**Instructions for the task**
Copy down the listing below exactly, please, including every line.

——

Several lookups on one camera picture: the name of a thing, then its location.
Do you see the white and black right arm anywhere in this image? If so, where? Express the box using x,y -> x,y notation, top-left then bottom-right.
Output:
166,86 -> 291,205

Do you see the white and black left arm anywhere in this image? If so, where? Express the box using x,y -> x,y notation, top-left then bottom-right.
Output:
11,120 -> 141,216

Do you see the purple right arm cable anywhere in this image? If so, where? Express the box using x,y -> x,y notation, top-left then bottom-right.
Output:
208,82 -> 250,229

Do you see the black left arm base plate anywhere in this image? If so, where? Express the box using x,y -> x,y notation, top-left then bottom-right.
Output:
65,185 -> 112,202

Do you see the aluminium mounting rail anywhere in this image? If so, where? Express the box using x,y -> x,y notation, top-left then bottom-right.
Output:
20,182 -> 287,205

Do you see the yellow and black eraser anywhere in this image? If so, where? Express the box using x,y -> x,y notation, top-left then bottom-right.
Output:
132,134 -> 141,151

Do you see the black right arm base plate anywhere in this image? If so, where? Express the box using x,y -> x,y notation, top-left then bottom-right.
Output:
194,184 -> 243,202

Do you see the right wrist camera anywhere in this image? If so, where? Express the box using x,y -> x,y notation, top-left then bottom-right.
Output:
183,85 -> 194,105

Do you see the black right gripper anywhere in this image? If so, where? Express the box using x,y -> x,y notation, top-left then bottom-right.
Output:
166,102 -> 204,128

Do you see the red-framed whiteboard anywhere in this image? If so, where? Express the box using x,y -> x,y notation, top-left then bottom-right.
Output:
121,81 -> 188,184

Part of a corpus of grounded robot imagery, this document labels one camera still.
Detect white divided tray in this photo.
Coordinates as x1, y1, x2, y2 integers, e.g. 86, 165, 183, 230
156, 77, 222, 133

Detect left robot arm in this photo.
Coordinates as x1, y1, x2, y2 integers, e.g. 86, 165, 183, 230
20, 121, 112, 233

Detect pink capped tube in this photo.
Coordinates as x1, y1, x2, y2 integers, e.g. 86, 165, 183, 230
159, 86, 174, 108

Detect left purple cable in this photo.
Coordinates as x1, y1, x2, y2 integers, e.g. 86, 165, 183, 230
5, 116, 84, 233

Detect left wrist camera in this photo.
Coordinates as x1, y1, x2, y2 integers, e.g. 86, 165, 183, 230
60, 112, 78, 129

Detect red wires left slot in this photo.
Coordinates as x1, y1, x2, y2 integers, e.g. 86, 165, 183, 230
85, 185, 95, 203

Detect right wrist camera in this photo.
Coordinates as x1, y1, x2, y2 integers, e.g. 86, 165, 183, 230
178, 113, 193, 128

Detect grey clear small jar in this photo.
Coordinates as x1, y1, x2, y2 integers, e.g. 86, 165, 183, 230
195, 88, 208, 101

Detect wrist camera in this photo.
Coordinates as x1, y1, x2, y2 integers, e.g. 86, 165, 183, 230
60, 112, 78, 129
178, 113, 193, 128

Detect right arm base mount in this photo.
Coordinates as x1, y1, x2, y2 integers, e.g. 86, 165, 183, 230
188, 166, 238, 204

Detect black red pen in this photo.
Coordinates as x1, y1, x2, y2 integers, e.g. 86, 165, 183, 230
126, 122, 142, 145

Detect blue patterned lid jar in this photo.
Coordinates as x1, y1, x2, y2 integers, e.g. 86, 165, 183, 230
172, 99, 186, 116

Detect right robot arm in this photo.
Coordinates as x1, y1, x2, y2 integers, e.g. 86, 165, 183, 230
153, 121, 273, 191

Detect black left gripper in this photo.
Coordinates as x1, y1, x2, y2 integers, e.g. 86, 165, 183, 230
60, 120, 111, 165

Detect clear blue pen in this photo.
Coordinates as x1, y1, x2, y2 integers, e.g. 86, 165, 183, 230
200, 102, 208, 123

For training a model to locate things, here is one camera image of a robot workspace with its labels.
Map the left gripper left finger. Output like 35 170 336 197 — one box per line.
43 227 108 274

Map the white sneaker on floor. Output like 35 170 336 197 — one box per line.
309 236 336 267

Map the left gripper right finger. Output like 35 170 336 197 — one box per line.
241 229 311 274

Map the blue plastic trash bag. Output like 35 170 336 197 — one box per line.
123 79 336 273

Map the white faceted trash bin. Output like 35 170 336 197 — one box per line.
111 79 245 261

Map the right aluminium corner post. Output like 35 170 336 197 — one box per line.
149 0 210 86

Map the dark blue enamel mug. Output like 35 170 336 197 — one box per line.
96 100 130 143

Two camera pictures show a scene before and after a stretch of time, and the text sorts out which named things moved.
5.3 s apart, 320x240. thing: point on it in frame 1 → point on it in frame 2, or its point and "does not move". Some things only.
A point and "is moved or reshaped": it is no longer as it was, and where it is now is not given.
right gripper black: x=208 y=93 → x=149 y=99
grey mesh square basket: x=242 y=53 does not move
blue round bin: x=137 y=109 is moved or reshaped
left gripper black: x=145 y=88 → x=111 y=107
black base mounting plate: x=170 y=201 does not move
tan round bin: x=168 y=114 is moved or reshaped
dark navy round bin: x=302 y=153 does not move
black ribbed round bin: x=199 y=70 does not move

——

**Solution to this problem**
Several lookups on one camera picture: the name of a thing, then its location.
Do you see the white and black right arm anywhere in this image? If so, where? Express the box using x,y -> x,y notation, top-left then bottom-right.
Output:
166,86 -> 291,205

Do you see the white and black left arm anywhere in this image? If so, where? Express the box using x,y -> x,y notation, top-left then bottom-right.
Output:
11,120 -> 141,216

Do you see the purple right arm cable anywhere in this image? If so, where? Express the box using x,y -> x,y notation, top-left then bottom-right.
Output:
208,82 -> 250,229

Do you see the black left arm base plate anywhere in this image? If so, where? Express the box using x,y -> x,y notation, top-left then bottom-right.
Output:
65,185 -> 112,202

Do you see the aluminium mounting rail anywhere in this image? If so, where? Express the box using x,y -> x,y notation, top-left then bottom-right.
Output:
20,182 -> 287,205

Do you see the yellow and black eraser anywhere in this image? If so, where? Express the box using x,y -> x,y notation, top-left then bottom-right.
Output:
132,134 -> 141,151

Do you see the black right arm base plate anywhere in this image? If so, where? Express the box using x,y -> x,y notation, top-left then bottom-right.
Output:
194,184 -> 243,202

Do you see the right wrist camera anywhere in this image? If so, where? Express the box using x,y -> x,y notation, top-left then bottom-right.
Output:
183,85 -> 194,105

Do you see the black right gripper anywhere in this image? If so, where? Express the box using x,y -> x,y notation, top-left then bottom-right.
Output:
166,102 -> 204,128

Do you see the red-framed whiteboard anywhere in this image? If so, where? Express the box using x,y -> x,y notation, top-left then bottom-right.
Output:
121,81 -> 188,184

Part of a corpus of grounded robot imagery, this document labels one camera still.
Detect white divided tray in this photo.
Coordinates as x1, y1, x2, y2 integers, e.g. 86, 165, 183, 230
156, 77, 222, 133

Detect left robot arm in this photo.
Coordinates as x1, y1, x2, y2 integers, e.g. 86, 165, 183, 230
20, 121, 112, 233

Detect pink capped tube in this photo.
Coordinates as x1, y1, x2, y2 integers, e.g. 86, 165, 183, 230
159, 86, 174, 108

Detect left purple cable in this photo.
Coordinates as x1, y1, x2, y2 integers, e.g. 86, 165, 183, 230
5, 116, 84, 233

Detect left wrist camera in this photo.
Coordinates as x1, y1, x2, y2 integers, e.g. 86, 165, 183, 230
60, 112, 78, 129

Detect red wires left slot in this photo.
Coordinates as x1, y1, x2, y2 integers, e.g. 86, 165, 183, 230
85, 185, 95, 203

Detect right wrist camera in this photo.
Coordinates as x1, y1, x2, y2 integers, e.g. 86, 165, 183, 230
178, 113, 193, 128

Detect grey clear small jar in this photo.
Coordinates as x1, y1, x2, y2 integers, e.g. 86, 165, 183, 230
195, 88, 208, 101

Detect wrist camera in this photo.
Coordinates as x1, y1, x2, y2 integers, e.g. 86, 165, 183, 230
60, 112, 78, 129
178, 113, 193, 128

Detect right arm base mount in this photo.
Coordinates as x1, y1, x2, y2 integers, e.g. 86, 165, 183, 230
188, 166, 238, 204

Detect black red pen in this photo.
Coordinates as x1, y1, x2, y2 integers, e.g. 86, 165, 183, 230
126, 122, 142, 145

Detect blue patterned lid jar in this photo.
Coordinates as x1, y1, x2, y2 integers, e.g. 86, 165, 183, 230
172, 99, 186, 116

Detect right robot arm in this photo.
Coordinates as x1, y1, x2, y2 integers, e.g. 86, 165, 183, 230
153, 121, 273, 191

Detect black left gripper in this photo.
Coordinates as x1, y1, x2, y2 integers, e.g. 86, 165, 183, 230
60, 120, 111, 165

Detect clear blue pen in this photo.
Coordinates as x1, y1, x2, y2 integers, e.g. 86, 165, 183, 230
200, 102, 208, 123

For training a model to locate things, here is one camera image of a robot workspace with its labels.
Map the left gripper left finger. Output like 35 170 336 197 — one box per line.
43 227 108 274

Map the white sneaker on floor. Output like 35 170 336 197 — one box per line.
309 236 336 267

Map the left gripper right finger. Output like 35 170 336 197 — one box per line.
241 229 311 274

Map the blue plastic trash bag. Output like 35 170 336 197 — one box per line.
123 79 336 273

Map the white faceted trash bin. Output like 35 170 336 197 — one box per line.
111 79 245 261

Map the right aluminium corner post. Output like 35 170 336 197 — one box per line.
149 0 210 86

Map the dark blue enamel mug. Output like 35 170 336 197 — one box per line.
96 100 130 143

Two camera pictures show a scene before and after a stretch of time, and the text sorts out which named things moved.
5.3 s apart, 320x240. thing: point on it in frame 1 → point on it in frame 2, or its point and "does not move". Some things only.
A point and "is moved or reshaped": it is no longer as it was, and where it is now is not given.
right gripper black: x=208 y=93 → x=149 y=99
grey mesh square basket: x=242 y=53 does not move
blue round bin: x=137 y=109 is moved or reshaped
left gripper black: x=145 y=88 → x=111 y=107
black base mounting plate: x=170 y=201 does not move
tan round bin: x=168 y=114 is moved or reshaped
dark navy round bin: x=302 y=153 does not move
black ribbed round bin: x=199 y=70 does not move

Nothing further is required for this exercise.